1

I have the latest MPICH2 (3.0.4) compiled with intel fort compiler in a quad-core, dual CPU (Intel Xeon) machine.

I am encountering one MPI_bcast problem where, I am unable to broadcast the array

gpsi(1:201,1:381,1:38,1:20,1:7)

making it an array of size 407410920. When I try to broadcast this array I have the following error

Fatal error in PMPI_Bcast: Other MPI error, error stack:
PMPI_Bcast(1525)......: MPI_Bcast(buf=0x7f506d811010, count=407410920,
MPI_DOUBLE_PRECISION, root=0, MPI_COMM_WORLD) failed
MPIR_Bcast_impl(1369).: 
MPIR_Bcast_intra(1160): 
MPIR_SMP_Bcast(1077)..: Failure during collective
rank 1 in job 31  Grace_52261   caused collective abort of all ranks
  exit status of rank 1: killed by signal 9 
MPI launch string is: mpiexec -n 2    %B/tvdbootstrap 
Testing MPI configuration with 'mpich2version'
Exit value was 127 (expected 0), status: execute_command_t::exited
Launching MPI job with command: mpiexec -n 2    %B/tvdbootstrap 
Server args: -callback 127.0.0.1:4142 -set_pw 65f76672:41f20a5c 

So the question, is there a limit in the size of variable in MPI_bcast or is the size of my array is more than what it can handle?

alfC
  • 14,261
  • 4
  • 67
  • 118
Madhurjya
  • 497
  • 5
  • 17
  • Yes John, cutting down the size works. So, what is the appropriate way to broadcast an out-of-size array? What is surprising me that my colleague who is running the same code but a different installation is not getting the error. So, is it implementation dependent? If so, which implementation should allow this? – Madhurjya May 28 '14 at 07:21

2 Answers2

4

As John said, your array is too big because it can no longer be described by an int variable. When this is the case, you have a few options.

  1. Use multiple MPI calls to send your data. For this option, you would just divide your data up into chunks smaller than 2^31 and send them individually until you've received everything.

  2. Use MPI datatypes. With this option, you need to create a datatype to describe some portion of your data, then send multiples of that datatype. For example, if you are just sending an array of 100 integers, you can create a datatype of 10 integers using MPI_TYPE_VECTOR, then send 10 of that new datatype.

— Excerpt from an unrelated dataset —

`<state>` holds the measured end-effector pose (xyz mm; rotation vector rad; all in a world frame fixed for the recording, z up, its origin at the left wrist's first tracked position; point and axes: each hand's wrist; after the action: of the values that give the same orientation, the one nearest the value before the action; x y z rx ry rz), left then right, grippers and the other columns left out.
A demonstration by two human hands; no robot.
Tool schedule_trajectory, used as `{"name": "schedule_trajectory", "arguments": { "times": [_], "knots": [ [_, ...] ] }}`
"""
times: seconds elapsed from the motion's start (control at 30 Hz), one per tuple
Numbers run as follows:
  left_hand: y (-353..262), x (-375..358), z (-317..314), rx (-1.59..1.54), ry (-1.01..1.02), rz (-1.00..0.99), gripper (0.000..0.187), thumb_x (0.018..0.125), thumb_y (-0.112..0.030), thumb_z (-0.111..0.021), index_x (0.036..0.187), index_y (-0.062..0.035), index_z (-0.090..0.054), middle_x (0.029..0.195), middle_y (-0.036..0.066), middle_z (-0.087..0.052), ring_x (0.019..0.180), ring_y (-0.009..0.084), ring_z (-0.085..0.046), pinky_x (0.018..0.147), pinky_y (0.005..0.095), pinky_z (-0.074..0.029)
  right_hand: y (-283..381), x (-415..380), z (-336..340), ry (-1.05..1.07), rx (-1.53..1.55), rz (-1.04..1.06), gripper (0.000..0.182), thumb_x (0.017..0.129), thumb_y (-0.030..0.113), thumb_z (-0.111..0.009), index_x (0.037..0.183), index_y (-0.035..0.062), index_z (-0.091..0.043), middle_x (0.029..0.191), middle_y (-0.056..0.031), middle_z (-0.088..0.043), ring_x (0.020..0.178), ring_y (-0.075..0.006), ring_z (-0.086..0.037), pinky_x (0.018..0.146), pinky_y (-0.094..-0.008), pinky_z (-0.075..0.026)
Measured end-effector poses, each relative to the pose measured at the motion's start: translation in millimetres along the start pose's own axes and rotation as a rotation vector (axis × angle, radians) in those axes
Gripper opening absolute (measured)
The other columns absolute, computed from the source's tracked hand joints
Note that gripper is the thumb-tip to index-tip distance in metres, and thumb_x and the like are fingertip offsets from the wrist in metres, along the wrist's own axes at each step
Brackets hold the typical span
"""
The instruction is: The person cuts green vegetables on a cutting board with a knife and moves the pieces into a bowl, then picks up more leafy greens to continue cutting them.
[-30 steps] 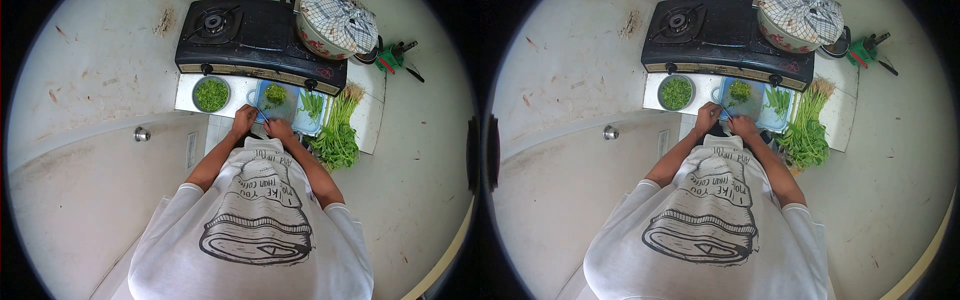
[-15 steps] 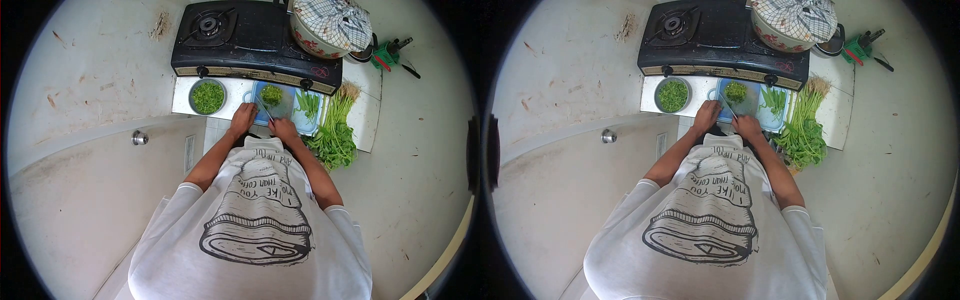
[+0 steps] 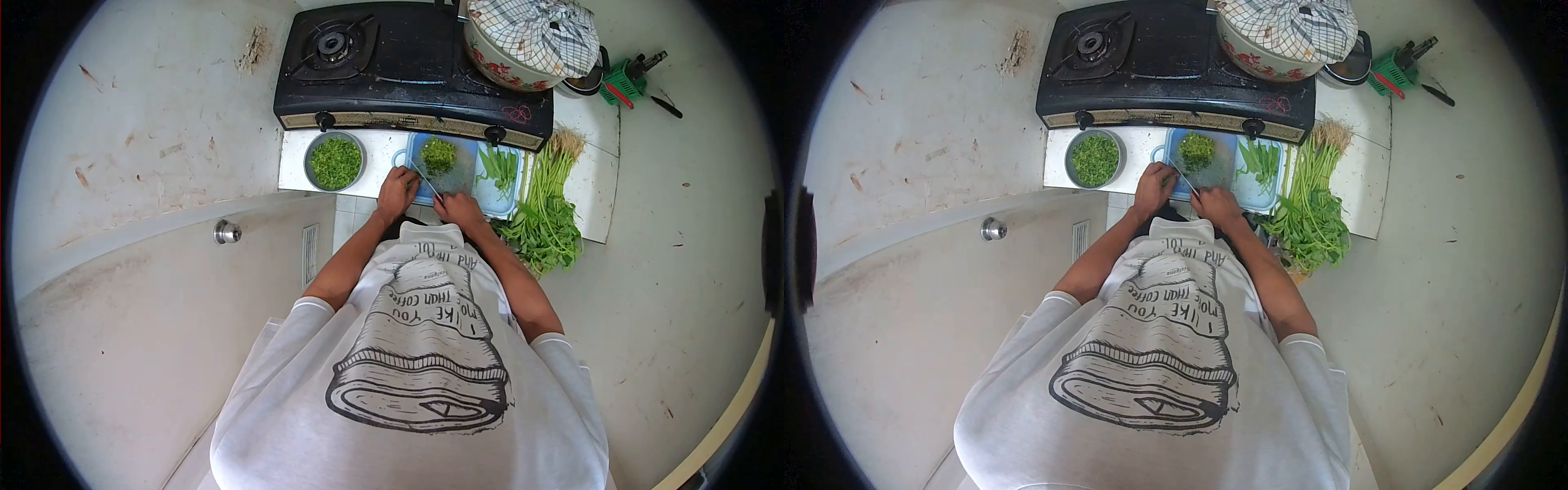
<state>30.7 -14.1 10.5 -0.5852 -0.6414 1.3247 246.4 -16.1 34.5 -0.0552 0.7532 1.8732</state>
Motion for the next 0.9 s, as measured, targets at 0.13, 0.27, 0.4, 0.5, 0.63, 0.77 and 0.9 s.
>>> {"name": "schedule_trajectory", "arguments": {
  "times": [0.13,0.27,0.4,0.5,0.63,0.77,0.9],
  "knots": [
    [-3.5,0.9,2.3,-0.008,0.003,0.002,0.012,0.089,-0.009,-0.071,0.099,-0.0051,-0.075,0.096,0.014,-0.067,0.095,0.0358,-0.062,0.088,0.0445,-0.052,-0.6,-0.2,-4.7,-0.019,0.009,0.039,0.054,0.103,0.045,-0.051,0.087,0.0006,-0.075,0.077,-0.0287,-0.070,0.075,-0.0478,-0.071,0.075,-0.0557,-0.058],
    [-4.2,0.4,2.3,0.000,0.012,-0.020,0.012,0.088,-0.009,-0.071,0.099,-0.0045,-0.073,0.095,0.014,-0.066,0.094,0.0359,-0.062,0.087,0.0452,-0.052,8.7,7.9,-3.7,-0.007,0.007,-0.003,0.053,0.104,0.044,-0.050,0.088,0.0009,-0.076,0.081,-0.0281,-0.072,0.079,-0.0464,-0.072,0.078,-0.0553,-0.058],
    [-8.7,-2.4,4.5,0.041,0.004,-0.066,0.011,0.088,-0.008,-0.071,0.098,-0.0045,-0.072,0.093,0.014,-0.065,0.094,0.0360,-0.062,0.085,0.0456,-0.052,5.3,12.1,-8.6,-0.012,-0.006,0.005,0.054,0.104,0.044,-0.050,0.087,0.0013,-0.077,0.082,-0.0286,-0.072,0.080,-0.0467,-0.072,0.079,-0.0558,-0.058],
    [-5.7,-4.5,2.6,0.017,0.005,-0.035,0.011,0.087,-0.008,-0.072,0.097,-0.0041,-0.072,0.092,0.015,-0.064,0.093,0.0367,-0.062,0.084,0.0462,-0.052,3.4,7.7,-7.4,-0.026,-0.011,-0.015,0.053,0.104,0.044,-0.050,0.087,0.0023,-0.077,0.083,-0.0280,-0.072,0.080,-0.0463,-0.073,0.078,-0.0556,-0.059],
    [-7.5,-3.1,-0.5,-0.009,0.010,0.038,0.010,0.087,-0.008,-0.072,0.096,-0.0032,-0.071,0.091,0.016,-0.063,0.091,0.0381,-0.062,0.083,0.0473,-0.051,2.4,6.6,-3.7,-0.003,-0.024,-0.031,0.051,0.104,0.044,-0.049,0.090,0.0036,-0.077,0.085,-0.0263,-0.073,0.080,-0.0456,-0.073,0.077,-0.0554,-0.059],
    [-9.6,-2.9,0.5,-0.034,0.021,0.069,0.011,0.087,-0.007,-0.072,0.096,-0.0029,-0.071,0.091,0.017,-0.063,0.091,0.0386,-0.062,0.082,0.0475,-0.051,6.4,5.0,-7.0,0.003,-0.030,-0.016,0.051,0.104,0.043,-0.049,0.090,0.0031,-0.077,0.085,-0.0271,-0.073,0.081,-0.0457,-0.073,0.078,-0.0558,-0.059],
    [-10.5,-3.5,-0.3,-0.020,0.013,0.061,0.010,0.086,-0.006,-0.072,0.096,-0.0026,-0.070,0.090,0.016,-0.063,0.091,0.0385,-0.062,0.082,0.0475,-0.052,6.0,7.9,-11.9,0.004,0.008,0.008,0.053,0.104,0.043,-0.050,0.087,0.0009,-0.077,0.085,-0.0289,-0.072,0.081,-0.0466,-0.072,0.079,-0.0561,-0.058]
  ]
}}
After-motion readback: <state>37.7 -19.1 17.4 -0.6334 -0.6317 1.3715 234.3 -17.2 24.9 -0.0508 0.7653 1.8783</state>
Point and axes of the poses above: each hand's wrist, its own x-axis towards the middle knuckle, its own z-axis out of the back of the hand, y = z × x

Datatypes can be a bit confusing when you're first taking a look at them, but they are very powerful for sending either large data or non-contiguous data.

Wesley Bland
  • 8,816
  • 3
  • 44
  • 59
2

Yes, there is a limit. It's usually 2^31 so about two billion elements. You say your array has 407 million elements so it seems like it should work. However, if the limit is two billion bytes, then you are exceeding it by about 30%. Try cutting your array size in half and see if that works.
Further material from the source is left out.